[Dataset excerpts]
____

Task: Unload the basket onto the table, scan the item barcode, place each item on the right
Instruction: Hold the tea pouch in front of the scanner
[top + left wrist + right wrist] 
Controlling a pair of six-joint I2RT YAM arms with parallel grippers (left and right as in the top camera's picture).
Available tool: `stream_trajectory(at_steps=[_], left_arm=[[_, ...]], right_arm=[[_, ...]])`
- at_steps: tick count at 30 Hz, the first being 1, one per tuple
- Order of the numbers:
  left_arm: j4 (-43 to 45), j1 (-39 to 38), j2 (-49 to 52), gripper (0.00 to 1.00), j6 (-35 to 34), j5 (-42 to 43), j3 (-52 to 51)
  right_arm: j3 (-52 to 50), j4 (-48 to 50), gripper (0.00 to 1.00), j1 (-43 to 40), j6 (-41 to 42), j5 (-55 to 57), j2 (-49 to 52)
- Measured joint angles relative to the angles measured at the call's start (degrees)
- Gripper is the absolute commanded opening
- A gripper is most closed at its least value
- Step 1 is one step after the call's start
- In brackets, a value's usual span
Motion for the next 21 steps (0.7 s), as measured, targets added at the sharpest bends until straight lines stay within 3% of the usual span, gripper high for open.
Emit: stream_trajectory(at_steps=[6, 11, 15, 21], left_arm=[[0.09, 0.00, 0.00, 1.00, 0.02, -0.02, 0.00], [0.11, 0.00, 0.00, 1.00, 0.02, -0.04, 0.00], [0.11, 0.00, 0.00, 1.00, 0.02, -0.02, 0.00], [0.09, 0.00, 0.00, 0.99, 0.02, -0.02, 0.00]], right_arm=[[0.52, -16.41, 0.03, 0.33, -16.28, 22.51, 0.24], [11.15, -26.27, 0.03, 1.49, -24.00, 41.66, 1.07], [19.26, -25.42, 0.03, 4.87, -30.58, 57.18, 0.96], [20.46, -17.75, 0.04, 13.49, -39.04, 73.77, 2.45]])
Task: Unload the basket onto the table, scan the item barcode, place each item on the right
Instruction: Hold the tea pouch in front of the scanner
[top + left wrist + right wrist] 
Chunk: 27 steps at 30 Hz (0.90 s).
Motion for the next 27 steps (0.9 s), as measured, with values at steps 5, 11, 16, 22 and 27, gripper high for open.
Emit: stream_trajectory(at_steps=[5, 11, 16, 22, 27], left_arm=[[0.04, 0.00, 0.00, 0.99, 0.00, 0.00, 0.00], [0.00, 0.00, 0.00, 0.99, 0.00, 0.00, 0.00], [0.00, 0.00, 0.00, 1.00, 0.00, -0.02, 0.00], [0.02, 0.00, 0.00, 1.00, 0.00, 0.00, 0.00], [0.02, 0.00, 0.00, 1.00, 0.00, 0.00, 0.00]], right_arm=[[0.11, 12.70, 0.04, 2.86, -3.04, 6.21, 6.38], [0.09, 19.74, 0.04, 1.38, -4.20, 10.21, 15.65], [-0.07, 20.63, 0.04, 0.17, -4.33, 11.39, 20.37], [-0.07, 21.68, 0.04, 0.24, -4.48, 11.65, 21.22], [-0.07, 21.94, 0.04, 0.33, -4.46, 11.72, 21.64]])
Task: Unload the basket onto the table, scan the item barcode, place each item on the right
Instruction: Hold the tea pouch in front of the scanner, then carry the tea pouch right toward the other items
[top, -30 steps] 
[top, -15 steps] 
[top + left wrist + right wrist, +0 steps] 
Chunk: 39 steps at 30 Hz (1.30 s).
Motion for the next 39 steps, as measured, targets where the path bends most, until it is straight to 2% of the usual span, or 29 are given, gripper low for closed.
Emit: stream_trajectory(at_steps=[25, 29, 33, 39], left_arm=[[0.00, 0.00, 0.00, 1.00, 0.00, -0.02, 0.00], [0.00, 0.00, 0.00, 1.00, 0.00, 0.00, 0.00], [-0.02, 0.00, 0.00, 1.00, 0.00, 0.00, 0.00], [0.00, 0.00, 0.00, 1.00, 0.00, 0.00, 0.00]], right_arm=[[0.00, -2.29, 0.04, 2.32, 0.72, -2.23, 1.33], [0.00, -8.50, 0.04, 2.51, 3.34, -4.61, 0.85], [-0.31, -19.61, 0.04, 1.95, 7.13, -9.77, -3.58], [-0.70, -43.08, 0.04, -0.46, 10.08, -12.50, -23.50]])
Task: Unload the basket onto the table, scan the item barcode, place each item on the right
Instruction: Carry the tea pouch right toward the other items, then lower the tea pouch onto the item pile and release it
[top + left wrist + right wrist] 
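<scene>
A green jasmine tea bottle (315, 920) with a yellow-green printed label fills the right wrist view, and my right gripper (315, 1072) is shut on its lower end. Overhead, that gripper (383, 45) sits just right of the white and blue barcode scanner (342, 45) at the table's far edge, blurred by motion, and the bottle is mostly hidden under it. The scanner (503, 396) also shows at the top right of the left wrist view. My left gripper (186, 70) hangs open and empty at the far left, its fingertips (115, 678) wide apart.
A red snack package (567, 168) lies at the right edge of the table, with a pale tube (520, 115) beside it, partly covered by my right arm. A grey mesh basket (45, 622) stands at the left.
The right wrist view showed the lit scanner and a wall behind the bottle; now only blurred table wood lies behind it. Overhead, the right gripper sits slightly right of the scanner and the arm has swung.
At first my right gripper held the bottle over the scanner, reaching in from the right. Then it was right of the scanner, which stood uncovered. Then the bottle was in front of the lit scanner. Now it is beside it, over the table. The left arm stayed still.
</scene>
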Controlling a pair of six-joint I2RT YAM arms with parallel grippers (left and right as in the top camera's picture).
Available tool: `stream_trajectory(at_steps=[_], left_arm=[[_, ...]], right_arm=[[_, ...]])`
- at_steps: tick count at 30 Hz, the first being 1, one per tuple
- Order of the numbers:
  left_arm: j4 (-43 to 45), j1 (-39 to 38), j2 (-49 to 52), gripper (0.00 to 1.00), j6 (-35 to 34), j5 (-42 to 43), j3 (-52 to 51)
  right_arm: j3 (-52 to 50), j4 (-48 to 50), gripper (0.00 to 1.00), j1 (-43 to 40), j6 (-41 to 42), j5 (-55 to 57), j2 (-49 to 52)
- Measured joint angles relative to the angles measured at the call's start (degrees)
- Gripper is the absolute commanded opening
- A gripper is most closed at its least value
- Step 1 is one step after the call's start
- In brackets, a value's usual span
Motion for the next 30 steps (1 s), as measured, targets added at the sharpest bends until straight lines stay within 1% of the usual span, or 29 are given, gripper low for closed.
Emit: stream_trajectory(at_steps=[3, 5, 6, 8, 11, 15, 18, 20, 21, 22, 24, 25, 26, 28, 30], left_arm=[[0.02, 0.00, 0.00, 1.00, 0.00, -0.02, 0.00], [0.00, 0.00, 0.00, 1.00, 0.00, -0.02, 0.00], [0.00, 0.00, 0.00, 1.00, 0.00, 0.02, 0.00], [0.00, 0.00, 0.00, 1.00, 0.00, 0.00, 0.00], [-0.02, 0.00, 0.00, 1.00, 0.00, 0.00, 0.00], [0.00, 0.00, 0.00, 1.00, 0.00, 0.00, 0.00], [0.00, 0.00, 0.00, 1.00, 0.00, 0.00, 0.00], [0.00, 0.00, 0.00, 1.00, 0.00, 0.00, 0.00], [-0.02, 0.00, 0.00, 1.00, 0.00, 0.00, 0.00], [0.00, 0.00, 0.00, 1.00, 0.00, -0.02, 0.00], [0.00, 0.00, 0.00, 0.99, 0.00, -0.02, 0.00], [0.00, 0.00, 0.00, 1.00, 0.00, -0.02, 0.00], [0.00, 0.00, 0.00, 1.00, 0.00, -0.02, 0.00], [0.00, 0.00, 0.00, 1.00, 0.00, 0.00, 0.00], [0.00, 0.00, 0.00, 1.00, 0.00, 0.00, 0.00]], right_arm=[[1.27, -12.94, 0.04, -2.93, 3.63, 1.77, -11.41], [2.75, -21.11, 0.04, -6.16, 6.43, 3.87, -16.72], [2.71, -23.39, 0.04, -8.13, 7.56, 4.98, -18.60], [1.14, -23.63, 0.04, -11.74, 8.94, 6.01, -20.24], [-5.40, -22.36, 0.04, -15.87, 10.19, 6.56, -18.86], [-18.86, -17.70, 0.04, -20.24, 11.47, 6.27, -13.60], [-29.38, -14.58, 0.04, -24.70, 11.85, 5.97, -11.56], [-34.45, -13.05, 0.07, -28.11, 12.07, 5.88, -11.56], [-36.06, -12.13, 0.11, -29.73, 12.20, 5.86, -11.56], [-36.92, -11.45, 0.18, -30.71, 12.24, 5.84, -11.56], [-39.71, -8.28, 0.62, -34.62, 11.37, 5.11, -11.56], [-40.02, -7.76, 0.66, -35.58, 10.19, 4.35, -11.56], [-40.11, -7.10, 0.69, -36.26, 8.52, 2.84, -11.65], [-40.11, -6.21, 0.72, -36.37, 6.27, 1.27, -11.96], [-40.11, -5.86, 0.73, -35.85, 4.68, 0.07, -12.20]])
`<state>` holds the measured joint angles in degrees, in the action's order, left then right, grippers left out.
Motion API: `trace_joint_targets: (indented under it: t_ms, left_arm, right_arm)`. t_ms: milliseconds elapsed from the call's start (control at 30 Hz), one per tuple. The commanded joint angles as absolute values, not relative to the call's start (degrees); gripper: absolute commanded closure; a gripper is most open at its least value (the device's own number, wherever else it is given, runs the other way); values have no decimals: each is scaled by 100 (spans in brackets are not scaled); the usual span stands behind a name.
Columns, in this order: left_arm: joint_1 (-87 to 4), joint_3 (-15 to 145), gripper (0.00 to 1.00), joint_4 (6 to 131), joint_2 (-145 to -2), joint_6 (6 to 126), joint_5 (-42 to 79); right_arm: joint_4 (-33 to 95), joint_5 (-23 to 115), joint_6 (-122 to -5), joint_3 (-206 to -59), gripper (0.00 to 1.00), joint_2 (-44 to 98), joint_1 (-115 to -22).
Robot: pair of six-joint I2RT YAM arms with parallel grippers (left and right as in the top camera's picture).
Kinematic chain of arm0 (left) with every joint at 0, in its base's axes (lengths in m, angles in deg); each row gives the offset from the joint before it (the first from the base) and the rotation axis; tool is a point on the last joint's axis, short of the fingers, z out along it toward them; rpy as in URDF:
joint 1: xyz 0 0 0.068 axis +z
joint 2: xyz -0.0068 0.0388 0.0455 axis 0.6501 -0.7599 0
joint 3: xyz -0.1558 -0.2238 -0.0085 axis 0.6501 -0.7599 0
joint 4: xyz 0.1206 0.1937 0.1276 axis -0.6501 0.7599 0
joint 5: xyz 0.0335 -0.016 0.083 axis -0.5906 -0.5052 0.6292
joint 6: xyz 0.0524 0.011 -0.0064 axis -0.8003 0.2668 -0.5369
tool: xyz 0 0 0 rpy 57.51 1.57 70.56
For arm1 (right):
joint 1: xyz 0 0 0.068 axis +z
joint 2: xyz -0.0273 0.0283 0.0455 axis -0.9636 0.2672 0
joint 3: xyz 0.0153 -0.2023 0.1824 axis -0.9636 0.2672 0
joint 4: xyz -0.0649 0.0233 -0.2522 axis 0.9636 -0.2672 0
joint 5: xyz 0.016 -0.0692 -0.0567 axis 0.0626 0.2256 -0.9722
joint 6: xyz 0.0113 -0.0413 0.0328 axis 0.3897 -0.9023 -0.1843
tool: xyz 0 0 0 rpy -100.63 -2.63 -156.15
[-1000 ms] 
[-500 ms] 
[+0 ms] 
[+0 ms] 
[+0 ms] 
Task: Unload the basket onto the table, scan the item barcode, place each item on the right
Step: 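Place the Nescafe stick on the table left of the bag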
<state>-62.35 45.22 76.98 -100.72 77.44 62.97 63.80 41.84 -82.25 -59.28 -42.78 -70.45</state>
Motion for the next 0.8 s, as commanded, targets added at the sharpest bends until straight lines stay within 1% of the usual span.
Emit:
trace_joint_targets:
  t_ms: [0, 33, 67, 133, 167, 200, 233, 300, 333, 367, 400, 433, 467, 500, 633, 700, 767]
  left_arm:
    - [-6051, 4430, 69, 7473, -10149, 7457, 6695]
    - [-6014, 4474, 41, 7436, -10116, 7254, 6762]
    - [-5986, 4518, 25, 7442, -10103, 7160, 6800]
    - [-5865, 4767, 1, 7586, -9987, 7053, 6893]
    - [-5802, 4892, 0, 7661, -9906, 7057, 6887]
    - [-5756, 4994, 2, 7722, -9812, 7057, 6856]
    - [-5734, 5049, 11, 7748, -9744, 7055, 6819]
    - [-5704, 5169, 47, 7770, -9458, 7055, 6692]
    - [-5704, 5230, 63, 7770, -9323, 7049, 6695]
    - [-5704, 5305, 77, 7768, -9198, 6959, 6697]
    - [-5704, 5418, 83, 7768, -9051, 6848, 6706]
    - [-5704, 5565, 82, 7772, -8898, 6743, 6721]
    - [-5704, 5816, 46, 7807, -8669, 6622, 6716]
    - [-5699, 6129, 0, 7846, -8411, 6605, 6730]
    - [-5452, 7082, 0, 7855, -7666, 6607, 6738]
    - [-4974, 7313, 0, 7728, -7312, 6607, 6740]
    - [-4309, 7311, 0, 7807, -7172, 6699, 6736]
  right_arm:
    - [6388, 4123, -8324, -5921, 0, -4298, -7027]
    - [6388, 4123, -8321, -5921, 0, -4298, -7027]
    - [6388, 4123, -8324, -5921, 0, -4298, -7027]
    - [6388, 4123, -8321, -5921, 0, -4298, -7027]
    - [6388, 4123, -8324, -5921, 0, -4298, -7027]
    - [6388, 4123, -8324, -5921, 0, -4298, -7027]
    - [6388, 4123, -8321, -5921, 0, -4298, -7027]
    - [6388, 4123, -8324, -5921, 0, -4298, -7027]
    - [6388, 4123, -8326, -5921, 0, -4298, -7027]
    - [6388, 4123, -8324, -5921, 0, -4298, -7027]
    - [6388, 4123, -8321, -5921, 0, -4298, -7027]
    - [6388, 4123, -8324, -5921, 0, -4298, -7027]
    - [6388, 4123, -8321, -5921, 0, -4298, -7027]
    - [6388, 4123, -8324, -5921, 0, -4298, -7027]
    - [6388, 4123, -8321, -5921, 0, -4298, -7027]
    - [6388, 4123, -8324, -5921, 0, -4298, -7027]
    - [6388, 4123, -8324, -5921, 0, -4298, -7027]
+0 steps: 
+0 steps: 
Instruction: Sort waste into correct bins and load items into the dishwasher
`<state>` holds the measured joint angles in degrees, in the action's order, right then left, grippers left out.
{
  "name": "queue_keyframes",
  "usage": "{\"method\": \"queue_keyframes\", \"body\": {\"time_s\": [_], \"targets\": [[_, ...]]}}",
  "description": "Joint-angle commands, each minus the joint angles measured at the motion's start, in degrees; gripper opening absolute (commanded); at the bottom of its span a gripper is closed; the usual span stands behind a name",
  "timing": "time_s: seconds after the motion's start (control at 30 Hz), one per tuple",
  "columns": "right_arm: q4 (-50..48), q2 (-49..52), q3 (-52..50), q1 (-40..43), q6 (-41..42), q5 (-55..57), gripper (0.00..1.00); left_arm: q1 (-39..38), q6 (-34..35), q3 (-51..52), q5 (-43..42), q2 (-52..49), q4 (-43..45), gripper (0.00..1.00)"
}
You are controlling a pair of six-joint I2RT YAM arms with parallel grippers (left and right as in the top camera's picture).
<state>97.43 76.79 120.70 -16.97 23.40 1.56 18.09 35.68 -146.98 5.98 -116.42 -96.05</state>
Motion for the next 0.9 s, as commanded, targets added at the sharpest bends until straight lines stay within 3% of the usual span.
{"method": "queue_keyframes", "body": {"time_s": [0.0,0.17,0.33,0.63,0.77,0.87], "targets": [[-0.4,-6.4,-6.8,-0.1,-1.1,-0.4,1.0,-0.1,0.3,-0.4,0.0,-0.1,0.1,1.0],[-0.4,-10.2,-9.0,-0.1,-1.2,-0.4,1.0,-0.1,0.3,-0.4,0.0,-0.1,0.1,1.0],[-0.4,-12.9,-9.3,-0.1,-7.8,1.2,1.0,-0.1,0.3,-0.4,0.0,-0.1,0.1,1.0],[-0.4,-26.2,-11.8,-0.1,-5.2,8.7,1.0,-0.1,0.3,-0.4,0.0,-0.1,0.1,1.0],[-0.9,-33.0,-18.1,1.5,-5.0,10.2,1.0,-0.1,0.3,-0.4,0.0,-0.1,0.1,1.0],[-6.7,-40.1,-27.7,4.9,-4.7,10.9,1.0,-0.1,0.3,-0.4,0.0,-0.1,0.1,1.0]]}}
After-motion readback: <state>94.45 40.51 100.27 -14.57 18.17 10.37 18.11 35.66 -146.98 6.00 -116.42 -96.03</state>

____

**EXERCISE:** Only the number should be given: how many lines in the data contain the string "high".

**EXPECTED ANSWER:** 2